Maddie rolled her eyes, waiting for me to take my seat. I got the window seat, which made me feel less nervous about being on a plane that was about to be thousands of feet in the air. 

I stowed our carry ons above our heads and slipped into my seat. 

We still didn't talk by the time they closed the door, or after the stewardess who helped us gave her speech about what to do if something went wrong. 

We were in the air by the time Maddie said something. 

"What the hell is wrong with you?" she demanded. 

"This is about Eddie," I sighed. 

"Of course, it is." She snapped. "Why are you taking him back?"

"I don't know if I am," 

She scoffed. "He seems to be under the impression that you are." 

"He's just optimistic." I said. "I haven't taken him back yet, and I don't know if I can. I can't forget what he did, or that he kept it from me. But we did talk things out last night." 

"Do you love him?" 

I didn't want to answer her question. I did love him, but I was an idiot for doing so. How could I love someone who'd hurt me, who'd lied to me, who'd used me for his own entertainment? I was just a place holder until he decided to take his wife back. 

"Why?" she whispered, seeing the answer in my face. 

"I can't explain it," I said. "I know he's bad for me, but I can't seem to stay away." 

"He'll hurt you again." 

I knew she was right - she was always right. And I was waiting for it to happen. The idiotic carefree part of me wanted to just go with the flow, and to enjoy whatever time I had with him. But I also needed to protect myself. He was my halogen, but he'd also broken my heart more than once, and I couldn't forgive him for that easily. 

You think that my self preservation would kick in, that I would stay as far away from him as I possibly could. But I couldn't. I was too invested. Maybe too in love, if that's what this was. I was still confused by the feelings he inspired in me. One moment, I wanted to scream and yell at him. And the next, I wanted to kiss him. 

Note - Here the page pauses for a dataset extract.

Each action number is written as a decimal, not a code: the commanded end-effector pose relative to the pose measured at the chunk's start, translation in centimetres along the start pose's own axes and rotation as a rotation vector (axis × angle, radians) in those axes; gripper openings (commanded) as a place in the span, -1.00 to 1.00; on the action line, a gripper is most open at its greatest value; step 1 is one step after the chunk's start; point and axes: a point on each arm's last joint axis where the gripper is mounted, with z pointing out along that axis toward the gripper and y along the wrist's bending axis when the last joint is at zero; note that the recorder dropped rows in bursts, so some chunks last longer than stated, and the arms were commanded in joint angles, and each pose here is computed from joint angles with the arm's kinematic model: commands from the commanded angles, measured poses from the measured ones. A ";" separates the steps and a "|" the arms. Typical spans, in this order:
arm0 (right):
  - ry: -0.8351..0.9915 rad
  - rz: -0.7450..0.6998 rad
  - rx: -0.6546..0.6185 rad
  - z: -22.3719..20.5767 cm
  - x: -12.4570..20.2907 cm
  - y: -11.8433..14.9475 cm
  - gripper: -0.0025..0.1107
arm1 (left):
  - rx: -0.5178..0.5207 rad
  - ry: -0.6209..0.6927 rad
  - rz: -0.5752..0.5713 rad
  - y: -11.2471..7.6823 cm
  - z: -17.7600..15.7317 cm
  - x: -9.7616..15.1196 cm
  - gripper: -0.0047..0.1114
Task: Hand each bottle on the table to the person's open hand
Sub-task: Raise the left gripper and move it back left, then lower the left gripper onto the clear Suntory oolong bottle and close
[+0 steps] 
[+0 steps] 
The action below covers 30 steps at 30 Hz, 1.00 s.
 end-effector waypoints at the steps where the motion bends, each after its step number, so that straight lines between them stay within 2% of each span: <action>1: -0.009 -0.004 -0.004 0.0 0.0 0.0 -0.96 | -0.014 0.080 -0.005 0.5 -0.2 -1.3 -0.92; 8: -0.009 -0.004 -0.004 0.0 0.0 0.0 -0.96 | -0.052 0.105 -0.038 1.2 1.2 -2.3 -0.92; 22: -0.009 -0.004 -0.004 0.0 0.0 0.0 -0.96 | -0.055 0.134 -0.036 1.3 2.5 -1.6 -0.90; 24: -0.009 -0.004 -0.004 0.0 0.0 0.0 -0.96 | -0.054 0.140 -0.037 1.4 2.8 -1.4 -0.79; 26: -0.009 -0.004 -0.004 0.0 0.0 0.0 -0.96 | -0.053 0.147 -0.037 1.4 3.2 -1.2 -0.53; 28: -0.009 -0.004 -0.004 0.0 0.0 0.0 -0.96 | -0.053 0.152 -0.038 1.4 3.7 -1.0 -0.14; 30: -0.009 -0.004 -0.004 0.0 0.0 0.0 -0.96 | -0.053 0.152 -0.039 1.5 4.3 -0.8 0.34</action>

Would anything with him ever be simple? Would I feel like this forever? Or could we one day have a loving, trusting relationship, where we weren't ignoring each other or lying to each other? Of course, I'd been honest with him about everything, other than the fact that I'd slept with Corrine the night we broke up. Or that I wanted to continue to see her. She too, inspired confusing feelings in me. I didn't want to make this easy for him. Wanted to take my time deciding, so that I didn't jump into something too quickly. Even now I was anxious that he would be running back to Shannon behind my back, but I guess he had the right considering that we weren't together anymore. 

"I'm going to take my time with this." I told her. "I don't want to jump into anything."

She narrowed her eyes. "And what about the girl you had a date with yesterday?"